## Task prompt
Every line in the material below that includes "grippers" should be copied.

*-*-*

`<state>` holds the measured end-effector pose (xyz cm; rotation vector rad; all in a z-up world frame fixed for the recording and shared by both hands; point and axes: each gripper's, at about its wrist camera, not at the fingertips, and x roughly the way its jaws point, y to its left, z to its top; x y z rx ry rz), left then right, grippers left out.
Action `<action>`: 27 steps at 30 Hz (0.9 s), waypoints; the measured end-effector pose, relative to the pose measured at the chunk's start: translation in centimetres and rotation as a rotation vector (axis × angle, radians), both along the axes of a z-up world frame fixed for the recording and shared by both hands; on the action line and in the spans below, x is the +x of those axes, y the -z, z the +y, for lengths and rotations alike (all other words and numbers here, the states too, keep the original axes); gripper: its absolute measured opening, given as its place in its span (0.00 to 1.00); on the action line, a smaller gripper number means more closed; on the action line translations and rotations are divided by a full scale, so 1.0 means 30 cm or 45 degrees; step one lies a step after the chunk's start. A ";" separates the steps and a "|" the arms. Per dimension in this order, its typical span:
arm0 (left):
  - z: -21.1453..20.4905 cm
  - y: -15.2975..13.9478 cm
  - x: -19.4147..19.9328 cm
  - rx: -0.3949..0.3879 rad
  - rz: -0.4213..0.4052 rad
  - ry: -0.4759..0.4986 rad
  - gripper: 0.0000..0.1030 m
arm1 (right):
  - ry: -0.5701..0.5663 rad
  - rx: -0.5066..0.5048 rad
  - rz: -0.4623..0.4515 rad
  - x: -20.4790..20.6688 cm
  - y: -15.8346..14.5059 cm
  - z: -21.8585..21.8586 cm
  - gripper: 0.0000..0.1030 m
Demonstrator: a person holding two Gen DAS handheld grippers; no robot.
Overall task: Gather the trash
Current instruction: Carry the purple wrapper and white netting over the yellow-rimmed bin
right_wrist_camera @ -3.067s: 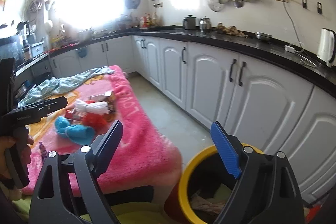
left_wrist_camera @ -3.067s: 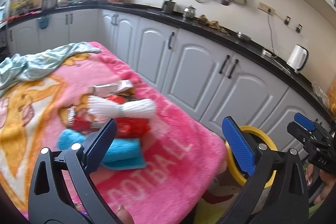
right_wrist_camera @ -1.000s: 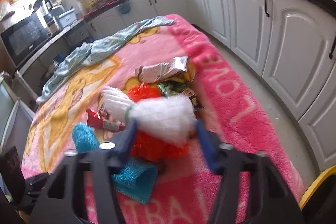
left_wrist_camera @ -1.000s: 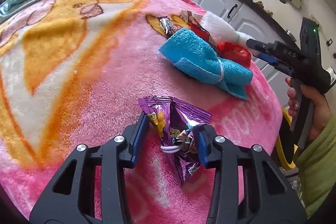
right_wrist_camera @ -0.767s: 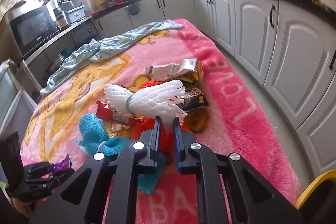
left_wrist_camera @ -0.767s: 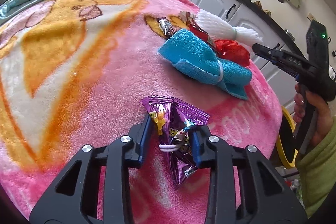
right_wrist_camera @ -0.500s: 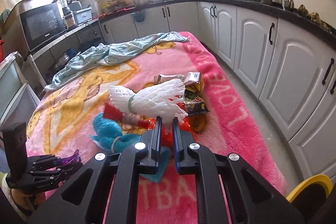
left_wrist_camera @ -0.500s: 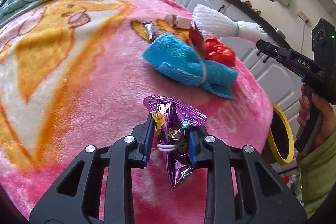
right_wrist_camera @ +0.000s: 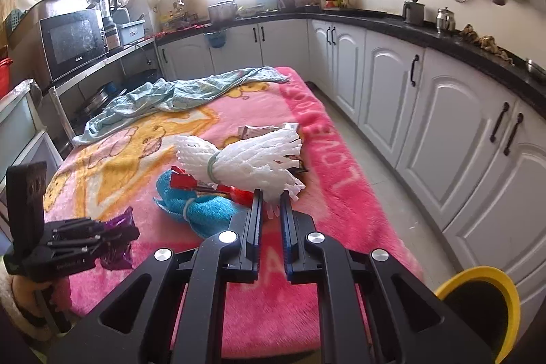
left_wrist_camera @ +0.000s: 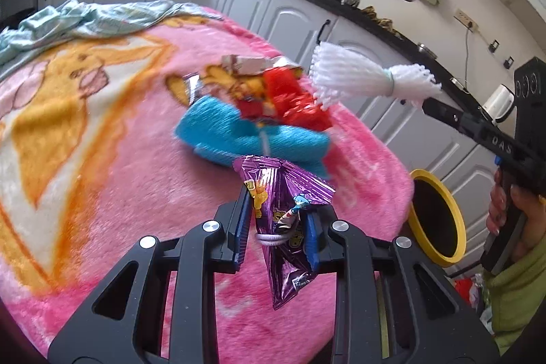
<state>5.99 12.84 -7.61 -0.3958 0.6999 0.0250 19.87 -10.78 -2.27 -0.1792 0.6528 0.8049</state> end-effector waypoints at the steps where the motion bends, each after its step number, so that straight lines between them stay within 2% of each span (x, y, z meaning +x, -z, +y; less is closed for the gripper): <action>1: -0.013 -0.011 0.007 0.001 -0.011 0.012 0.19 | 0.008 0.000 -0.004 -0.006 -0.004 -0.013 0.10; 14: -0.156 -0.104 0.071 0.040 -0.096 0.129 0.19 | 0.101 -0.002 -0.038 -0.072 -0.027 -0.189 0.10; 27: -0.335 -0.183 0.150 0.091 -0.162 0.278 0.19 | 0.247 0.049 -0.065 -0.094 -0.070 -0.394 0.10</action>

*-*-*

## Answer area
`<state>` holds the measured end-effector pose (xyz cm; rotation vector rad; all in a z-up world frame fixed for the recording and shared by both hands; point and axes: each gripper's, at about its wrist camera, not at the fingertips, and x roughly the way its jaws point, y to its left, z to its top; x y z rx ry rz), left then right, grippers left out.
Demonstrator: a person holding two Gen DAS handheld grippers; no robot.

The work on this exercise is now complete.